Simply, dark social is a way to share content outside of the social media channel itself. Menacing as it sounds, it isn’t always a bad thing, especially if you’re using it as a way to supplement your social media presence.

The most common example of dark social is a group text messaging. If you’ve ever been part of a group message thread, you know that the messages don’t reach everyone on the list. For example, imagine sending out an invite to a party to your entire office. Only a few of your coworkers are likely going to see it, and it’ll get buried within a few hours.

On the other hand, if you send out the same message as part of your company’s announcement list or email marketing campaign, all of your coworkers are more likely to see it, and it’ll reach them faster. The key is using dark social to complement other types of social media. When the two combine forces, they’re much more effective than either could be separate.

What is the main difference between dark posts and dark social?

There’s a substantial difference between dark social and dark posts. Dark posts are genuinely “dark” since they’re only visible to certain segments of the audience you’ve targeted. They appear during a specific timeframe and then disappear from view entirely, so there’s no way to track their reach.

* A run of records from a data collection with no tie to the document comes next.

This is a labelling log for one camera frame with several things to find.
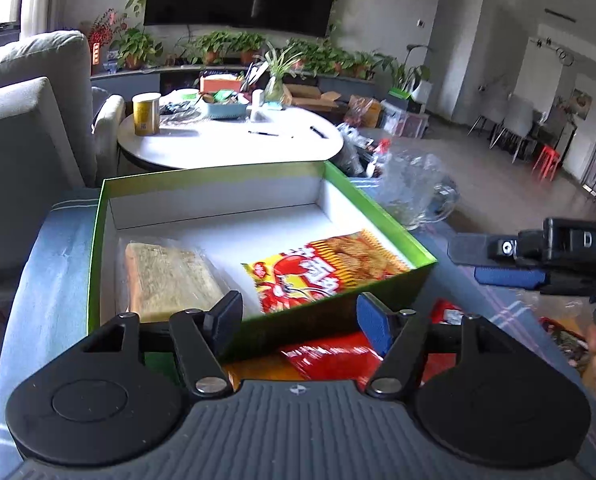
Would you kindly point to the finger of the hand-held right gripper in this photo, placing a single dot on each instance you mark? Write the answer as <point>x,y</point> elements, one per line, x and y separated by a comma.
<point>477,249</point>
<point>510,277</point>

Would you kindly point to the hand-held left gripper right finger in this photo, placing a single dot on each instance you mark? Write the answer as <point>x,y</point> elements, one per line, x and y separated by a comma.
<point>372,321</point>

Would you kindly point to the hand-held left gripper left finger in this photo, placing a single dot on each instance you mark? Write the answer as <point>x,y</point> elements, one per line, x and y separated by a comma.
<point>227,321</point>

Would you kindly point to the shiny red snack packet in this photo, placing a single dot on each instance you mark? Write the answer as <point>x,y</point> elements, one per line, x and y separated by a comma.
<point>333,355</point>

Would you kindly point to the green cardboard box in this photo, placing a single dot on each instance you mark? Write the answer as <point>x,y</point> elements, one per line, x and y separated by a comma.
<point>288,220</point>

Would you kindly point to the orange snack packet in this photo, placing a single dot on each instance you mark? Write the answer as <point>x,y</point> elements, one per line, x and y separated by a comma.
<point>258,372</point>

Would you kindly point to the clear wrapped beige cracker packet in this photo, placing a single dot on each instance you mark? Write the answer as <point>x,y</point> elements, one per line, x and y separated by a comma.
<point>170,280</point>

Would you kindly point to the small red snack packet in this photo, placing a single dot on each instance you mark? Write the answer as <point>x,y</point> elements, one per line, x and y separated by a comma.
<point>445,312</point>

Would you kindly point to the red and yellow snack bag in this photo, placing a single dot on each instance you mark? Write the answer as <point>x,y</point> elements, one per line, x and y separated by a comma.
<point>323,270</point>

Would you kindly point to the clear glass pitcher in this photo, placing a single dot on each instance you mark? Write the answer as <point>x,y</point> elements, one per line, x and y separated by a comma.
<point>417,185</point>

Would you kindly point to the dark snack packet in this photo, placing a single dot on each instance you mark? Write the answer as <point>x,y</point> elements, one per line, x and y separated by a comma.
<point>567,345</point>

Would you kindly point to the red plastic stool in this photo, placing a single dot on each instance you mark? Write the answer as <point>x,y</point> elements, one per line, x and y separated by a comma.
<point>546,160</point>

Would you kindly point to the grey dining chair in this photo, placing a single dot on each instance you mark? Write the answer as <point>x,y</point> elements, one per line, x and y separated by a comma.
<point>512,120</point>

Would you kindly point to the clear storage box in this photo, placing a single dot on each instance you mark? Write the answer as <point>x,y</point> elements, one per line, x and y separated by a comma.
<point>405,121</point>

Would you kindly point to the black bag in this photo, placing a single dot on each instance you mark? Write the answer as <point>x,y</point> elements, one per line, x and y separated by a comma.
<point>357,152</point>

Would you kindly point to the round white table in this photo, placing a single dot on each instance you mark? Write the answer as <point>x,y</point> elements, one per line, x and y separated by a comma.
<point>228,147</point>

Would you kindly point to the leafy plant in white pot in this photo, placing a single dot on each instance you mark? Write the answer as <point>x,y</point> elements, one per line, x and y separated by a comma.
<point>417,82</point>

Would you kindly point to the orange bag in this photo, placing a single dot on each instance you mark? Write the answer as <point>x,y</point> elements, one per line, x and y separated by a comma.
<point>363,111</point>

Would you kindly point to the blue striped tablecloth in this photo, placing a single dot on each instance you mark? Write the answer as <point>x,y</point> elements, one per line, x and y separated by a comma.
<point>48,280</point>

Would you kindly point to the black pen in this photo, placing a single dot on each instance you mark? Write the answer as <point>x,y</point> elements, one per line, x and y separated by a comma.
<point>318,132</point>
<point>263,133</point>

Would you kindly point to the blue plastic basket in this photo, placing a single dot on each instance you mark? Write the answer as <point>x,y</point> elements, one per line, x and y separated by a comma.
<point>225,107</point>

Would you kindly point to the white bottle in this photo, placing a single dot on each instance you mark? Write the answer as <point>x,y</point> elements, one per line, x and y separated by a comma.
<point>257,106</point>

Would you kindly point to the yellow cup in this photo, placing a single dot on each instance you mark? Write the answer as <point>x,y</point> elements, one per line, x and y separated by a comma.
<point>146,114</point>

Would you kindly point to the light grey sofa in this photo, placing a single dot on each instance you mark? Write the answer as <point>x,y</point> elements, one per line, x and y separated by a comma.
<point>109,130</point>

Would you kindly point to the open cardboard box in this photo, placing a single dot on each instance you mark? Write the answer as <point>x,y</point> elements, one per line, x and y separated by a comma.
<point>310,96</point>

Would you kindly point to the orange box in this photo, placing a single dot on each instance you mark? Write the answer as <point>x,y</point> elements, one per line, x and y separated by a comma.
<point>220,84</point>

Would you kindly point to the green potted plant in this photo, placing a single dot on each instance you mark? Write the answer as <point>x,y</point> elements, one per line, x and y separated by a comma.
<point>338,57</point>
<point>138,47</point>
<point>223,45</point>

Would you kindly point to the spider plant in glass vase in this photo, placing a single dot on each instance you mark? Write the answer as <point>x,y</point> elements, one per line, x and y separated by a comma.
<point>278,77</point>

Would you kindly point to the grey armchair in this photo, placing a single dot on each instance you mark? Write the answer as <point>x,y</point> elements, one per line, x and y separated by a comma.
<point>23,170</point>

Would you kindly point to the red flowering potted plant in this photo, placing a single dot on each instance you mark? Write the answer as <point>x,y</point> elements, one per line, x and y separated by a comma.
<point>105,35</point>

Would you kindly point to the framed wall picture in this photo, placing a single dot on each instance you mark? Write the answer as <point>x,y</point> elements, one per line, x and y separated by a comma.
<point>579,104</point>

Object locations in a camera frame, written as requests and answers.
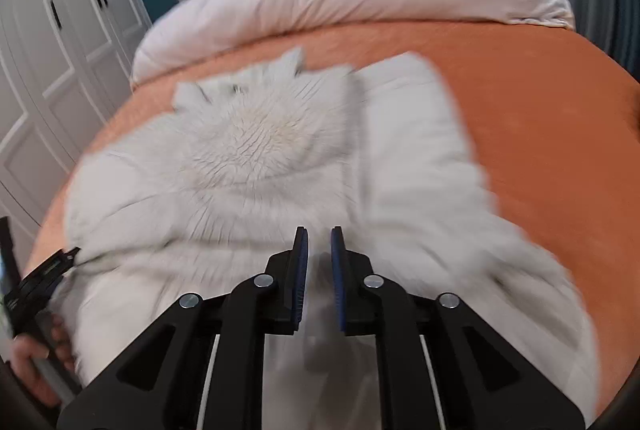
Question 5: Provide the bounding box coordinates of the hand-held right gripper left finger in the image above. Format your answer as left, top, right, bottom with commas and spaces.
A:
56, 226, 309, 430

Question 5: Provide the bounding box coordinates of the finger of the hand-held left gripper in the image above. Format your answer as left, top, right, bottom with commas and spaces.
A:
5, 247, 82, 307

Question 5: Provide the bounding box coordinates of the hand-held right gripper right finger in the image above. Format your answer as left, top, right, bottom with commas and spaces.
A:
330, 226, 586, 430

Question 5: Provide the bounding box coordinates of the white quilted jacket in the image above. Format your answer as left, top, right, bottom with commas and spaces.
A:
62, 47, 601, 430

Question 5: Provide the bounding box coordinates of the person's left hand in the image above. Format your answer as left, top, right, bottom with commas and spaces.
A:
9, 314, 79, 408

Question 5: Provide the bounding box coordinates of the white wardrobe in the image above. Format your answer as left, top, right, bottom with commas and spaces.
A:
0, 0, 153, 261

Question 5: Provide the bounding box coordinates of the orange bed sheet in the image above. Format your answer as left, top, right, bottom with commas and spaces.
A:
27, 17, 640, 430

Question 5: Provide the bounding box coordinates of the blue curtain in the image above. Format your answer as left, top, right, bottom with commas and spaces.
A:
607, 0, 640, 75

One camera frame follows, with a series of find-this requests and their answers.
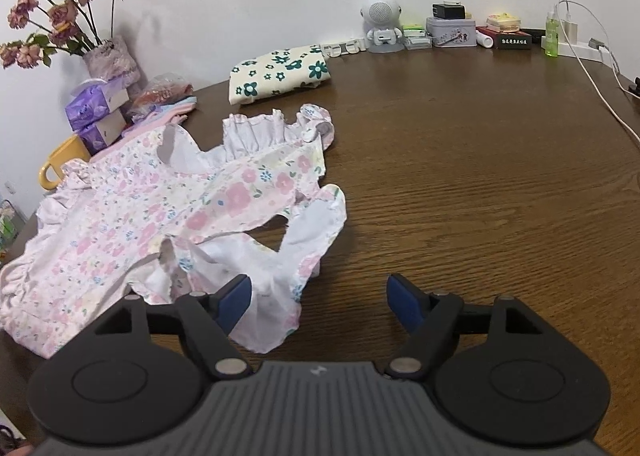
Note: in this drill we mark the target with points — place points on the grey printed tin box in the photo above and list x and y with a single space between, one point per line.
451 32

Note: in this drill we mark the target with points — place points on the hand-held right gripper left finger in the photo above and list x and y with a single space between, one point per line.
235 303

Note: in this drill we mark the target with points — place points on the white robot-shaped speaker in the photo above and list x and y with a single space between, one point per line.
382 26

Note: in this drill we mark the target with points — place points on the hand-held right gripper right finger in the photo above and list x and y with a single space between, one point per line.
404 306

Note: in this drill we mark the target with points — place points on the clear plastic snack bag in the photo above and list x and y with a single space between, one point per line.
160 91

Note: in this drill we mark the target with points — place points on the green and white small box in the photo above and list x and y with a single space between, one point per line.
416 36

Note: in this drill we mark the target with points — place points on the white tube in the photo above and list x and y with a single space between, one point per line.
484 39

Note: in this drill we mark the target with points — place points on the green liquid bottle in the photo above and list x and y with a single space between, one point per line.
551 39

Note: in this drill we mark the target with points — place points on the pale purple vase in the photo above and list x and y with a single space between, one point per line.
112 59

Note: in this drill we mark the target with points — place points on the pink floral ruffled garment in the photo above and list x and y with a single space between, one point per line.
125 226

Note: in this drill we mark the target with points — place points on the yellow mug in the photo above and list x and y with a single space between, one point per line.
62 156

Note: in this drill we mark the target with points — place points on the folded pink and blue clothes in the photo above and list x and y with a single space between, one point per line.
160 114

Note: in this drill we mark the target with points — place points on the large white power strip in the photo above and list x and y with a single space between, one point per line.
585 50

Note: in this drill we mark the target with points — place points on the folded cream green-flowered cloth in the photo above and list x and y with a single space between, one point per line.
280 74

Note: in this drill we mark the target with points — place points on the purple tissue pack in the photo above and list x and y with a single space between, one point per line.
102 131
92 104

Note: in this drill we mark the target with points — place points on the dried pink flower bouquet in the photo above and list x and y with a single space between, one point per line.
55 16

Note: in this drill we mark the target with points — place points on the small white power strip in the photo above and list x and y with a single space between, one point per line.
342 47

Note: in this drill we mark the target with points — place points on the yellow and pink notepad stack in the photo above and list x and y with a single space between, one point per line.
504 21

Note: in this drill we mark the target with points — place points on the black battery charger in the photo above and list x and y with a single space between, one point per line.
449 10

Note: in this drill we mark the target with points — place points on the white charger plug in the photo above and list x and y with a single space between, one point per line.
569 31

By contrast, dark social messages are any messages sent outside of a social media platform’s interface. They don’t have to disappear since they can be tracked the same way other messages get tracked. The only difference is that the traffic generated by dark social often goes unrecorded by analytics packages because they’re distributed outside of the framework.

Both dark social and dark posts can be used in almost any marketing scenario. Still, they’re most valuable when they’re combined with broader marketing efforts that include paid advertising as well.

Will it affect your brand if you use dark posts or dark social?

Using dark posts and dark social can be unsettling, especially if you’re not sure what the impact will be. For example, you could end up targeting an older demographic without realizing it. In general, it’s a good idea to remember that your followers are more important than their specific characteristics.

Let’s say that you have an audience that tends to skew toward millennials. It would be a mistake to use dark posts in an attempt to attract older users. Instead, you should focus on appealing directly to the millennial audience and using dark posts as an added benefit.

At the same time, you need to remember that your demographics and interests are changing over time. An older audience might not seem like a good prospect now, but it might become one in the future. As such, it’s good to keep your options open when you’re deciding where to place your social media content.


These two terms (dark post and dark social) are not as evil as they sound. They’re handy for advanced marketers and businesses who want to reach out to their audience. Use them at your own risk!